That was almost exactly ten years ago; I was forty-four. And while that’s not an unreasonable age to hit menopause, it isn’t quite normal, nor is it normal for women in my genetic line. My mom had cycles well into her fifties, and one of my sisters had her last child at forty-one. I asked my psychiatrist if one of my medications could have caused it; he said no. I asked my primary; she said it was probably perimenopause and my periods would probably be irregular for a number of years, blah, blah, blah, the usual stuff. Which didn’t make any sense to me; they didn’t get irregular, they simply stopped. But no one related it to my weight loss, which, incidentally, they praised. I didn’t bring it up because I was proud of it, and I didn’t want to hear that for some inexplicable reason my body reacts to the slightest weight loss by becoming infertile, which I suspected, and had since I was a teenager. There was still the matter of believing I’d have children some day, despite my age and my mental health issues.

Much later, an acupuncturist told me it probably was the weight loss rather than my age that caused my cycles to stop just then. She may have been saying that to make me feel better, I don’t know. I do know the main reason I stopped “watching my weight” and “let myself” get fat again was that I hoped desperately that, by some magic, it would restore my fertility. It didn’t. The lack of ANY other menopausal symptoms let me hope for a long time, but I’m coming to the place where I think I have to accept that I blew it; I missed my chance for children of my own. It’s hard. I’ve swallowed a lot of bad stuff in my life, but this one…I just can’t seem to get it down. And people suggest adoption (too expensive) or fostering (no space for a person older than three, and I have doubts that we’d pass muster as a foster family), or working with Partners or some other volunteer group, and none of that is what I want. Humility aside, my husband and I are intelligent and educated and self-aware, and I wanted to keep that genetic code in the pool. Too many stupid people breed. I really think that, so sue me.

I can’t forgive my doctors of ten years past for blowing me off. For giving me the easy answers, whether or not they were true (I found out later that Depakote, the mood stabilizer I took at the time and that I’m taking now, has been known to cause PCOS and infertility. I stopped taking it for a long time because of that). For not saying, “Hey, you have a history of anorexia and you’ve lost over 10% of your body weight. Maybe there’s something in that.” I can’t forgive the medical establishment for privileging a specific body size and type over actual health, to the point where the health concerns of those outside that type are routinely ignored. Even at my lowest weight recently, I was still “overweight” by a few points. So obviously there could have been no connection between my early amenorrhea and my weight loss.

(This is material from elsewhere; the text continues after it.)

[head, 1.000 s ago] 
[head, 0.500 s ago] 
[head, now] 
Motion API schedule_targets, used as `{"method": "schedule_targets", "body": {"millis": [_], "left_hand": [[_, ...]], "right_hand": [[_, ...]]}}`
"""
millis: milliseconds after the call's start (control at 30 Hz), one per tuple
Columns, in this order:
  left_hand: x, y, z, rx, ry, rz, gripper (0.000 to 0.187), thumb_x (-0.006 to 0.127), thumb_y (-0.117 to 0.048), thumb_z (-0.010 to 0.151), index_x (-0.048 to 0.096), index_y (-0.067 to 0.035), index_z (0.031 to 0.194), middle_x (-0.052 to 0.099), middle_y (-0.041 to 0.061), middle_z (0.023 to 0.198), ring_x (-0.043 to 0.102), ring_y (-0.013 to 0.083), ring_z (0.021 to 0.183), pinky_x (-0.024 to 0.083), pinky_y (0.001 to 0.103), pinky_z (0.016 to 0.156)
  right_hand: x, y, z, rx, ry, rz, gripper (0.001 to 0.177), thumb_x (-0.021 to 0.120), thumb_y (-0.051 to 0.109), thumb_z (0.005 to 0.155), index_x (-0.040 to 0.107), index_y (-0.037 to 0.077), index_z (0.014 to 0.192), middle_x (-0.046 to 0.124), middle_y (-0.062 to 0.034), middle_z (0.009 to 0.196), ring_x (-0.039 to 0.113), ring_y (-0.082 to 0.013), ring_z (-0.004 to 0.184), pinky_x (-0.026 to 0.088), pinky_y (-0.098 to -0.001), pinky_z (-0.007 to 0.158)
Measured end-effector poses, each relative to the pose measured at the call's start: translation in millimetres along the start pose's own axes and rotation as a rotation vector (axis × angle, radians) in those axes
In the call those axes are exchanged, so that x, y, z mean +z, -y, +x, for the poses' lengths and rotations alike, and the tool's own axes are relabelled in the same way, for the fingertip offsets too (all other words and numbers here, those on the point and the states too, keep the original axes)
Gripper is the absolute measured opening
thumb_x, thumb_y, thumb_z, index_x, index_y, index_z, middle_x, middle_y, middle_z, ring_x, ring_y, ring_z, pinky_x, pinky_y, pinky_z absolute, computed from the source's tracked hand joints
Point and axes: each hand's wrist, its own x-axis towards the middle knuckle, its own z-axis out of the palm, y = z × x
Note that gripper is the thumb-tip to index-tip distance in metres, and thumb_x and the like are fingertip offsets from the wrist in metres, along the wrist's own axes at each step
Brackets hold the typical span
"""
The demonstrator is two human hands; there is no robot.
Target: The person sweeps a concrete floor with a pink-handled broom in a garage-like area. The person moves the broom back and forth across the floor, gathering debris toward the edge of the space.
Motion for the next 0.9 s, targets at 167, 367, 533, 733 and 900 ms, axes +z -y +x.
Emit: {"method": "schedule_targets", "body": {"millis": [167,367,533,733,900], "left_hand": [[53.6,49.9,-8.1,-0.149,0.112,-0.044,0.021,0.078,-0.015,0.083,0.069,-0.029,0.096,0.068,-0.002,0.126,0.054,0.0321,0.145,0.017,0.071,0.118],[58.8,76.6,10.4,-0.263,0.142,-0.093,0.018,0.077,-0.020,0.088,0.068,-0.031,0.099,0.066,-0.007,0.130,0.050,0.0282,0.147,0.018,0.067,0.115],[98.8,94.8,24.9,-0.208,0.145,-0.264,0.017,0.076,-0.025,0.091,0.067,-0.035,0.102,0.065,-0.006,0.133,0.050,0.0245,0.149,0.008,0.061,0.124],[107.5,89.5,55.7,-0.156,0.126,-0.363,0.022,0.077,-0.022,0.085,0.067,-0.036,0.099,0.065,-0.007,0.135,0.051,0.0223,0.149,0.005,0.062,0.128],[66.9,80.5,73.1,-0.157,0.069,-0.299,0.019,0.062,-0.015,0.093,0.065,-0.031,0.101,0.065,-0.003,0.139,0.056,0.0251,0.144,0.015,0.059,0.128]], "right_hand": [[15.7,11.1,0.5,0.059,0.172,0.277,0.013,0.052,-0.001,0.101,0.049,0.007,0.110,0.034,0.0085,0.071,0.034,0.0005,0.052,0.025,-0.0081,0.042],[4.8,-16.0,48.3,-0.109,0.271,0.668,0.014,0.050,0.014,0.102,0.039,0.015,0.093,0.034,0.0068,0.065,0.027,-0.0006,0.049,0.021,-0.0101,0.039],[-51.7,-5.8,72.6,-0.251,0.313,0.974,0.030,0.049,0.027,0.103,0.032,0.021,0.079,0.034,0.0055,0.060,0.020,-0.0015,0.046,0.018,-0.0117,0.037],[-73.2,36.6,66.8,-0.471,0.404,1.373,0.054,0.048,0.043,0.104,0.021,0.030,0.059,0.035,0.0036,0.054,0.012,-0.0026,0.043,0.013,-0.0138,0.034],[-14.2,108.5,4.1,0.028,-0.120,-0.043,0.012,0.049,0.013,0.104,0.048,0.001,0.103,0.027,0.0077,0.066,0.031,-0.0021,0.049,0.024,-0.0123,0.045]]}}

But most of all, I can’t forgive myself. As much as I repeat to myself I was in a bad state and in no condition to challenge those with perceived power over me, I can’t forgive myself for not doing it. I can’t forgive myself for not pointing out the correlation between my weight loss and the cessation of my cycles, for not bringing up the similarity to my previous experience. Maybe it wouldn’t have made a difference. At least I would have tried. The thought haunts me, the same way it haunts me how readily I crumpled after two miscarriages when I know women who’ve had three, five, ten, and gone on to have healthy children. Even women in their late forties. As I would have been, had I spoken up.

And sure, there would have been obstacles. Maybe a lot of them. There still would have been my mental health and the financial burden to address, the need to talk my husband around; I might not have been capable of those things. Some people think it’s “selfish” for older parents to have children; there would have been that judgment to face, along with all the judgments parents face. That’s if I even managed to carry a pregnancy to term, no telling what more failures would have done to me. I thought at the time I couldn’t face another miscarriage. Now I see that as cowardice.

Aslan, the godlike Lion in C. S. Lewis’s Narnia books, always tells the human characters, “You can never know what might have been.” My imagination amply provides me with “might have beens” every day, and none of them seem worse than where I am right now. I’d give everything I have for one more chance.

I think this grief and blame and regret will follow me the rest of my days.

 

 

What If?

A week ago, I had my first physical therapy appointment. I can’t remember if I’ve mentioned it before, but for the last few years I’ve experienced a grinding pain in my right ankle joint when I walk more than a few blocks, as well as moderate to severe back pain when I’m on my feet for any length of time. Once again, because of my background in dance, I know what causes these things. Some of my family, myself included, have a congenital misalignment of the hip joint that causes all kinds of messed up things–knees that turn in and rotated calf muscles and the like. You can see it in pictures going back for years; my dad had it. It causes a person’s feet to pronate (flatten), which, in turn, makes the outer ankle joint grind. The back pain is because I’ve been sedentary so long my abdominal and core muscles have atrophied, so I hyper extend my pelvis. Simple.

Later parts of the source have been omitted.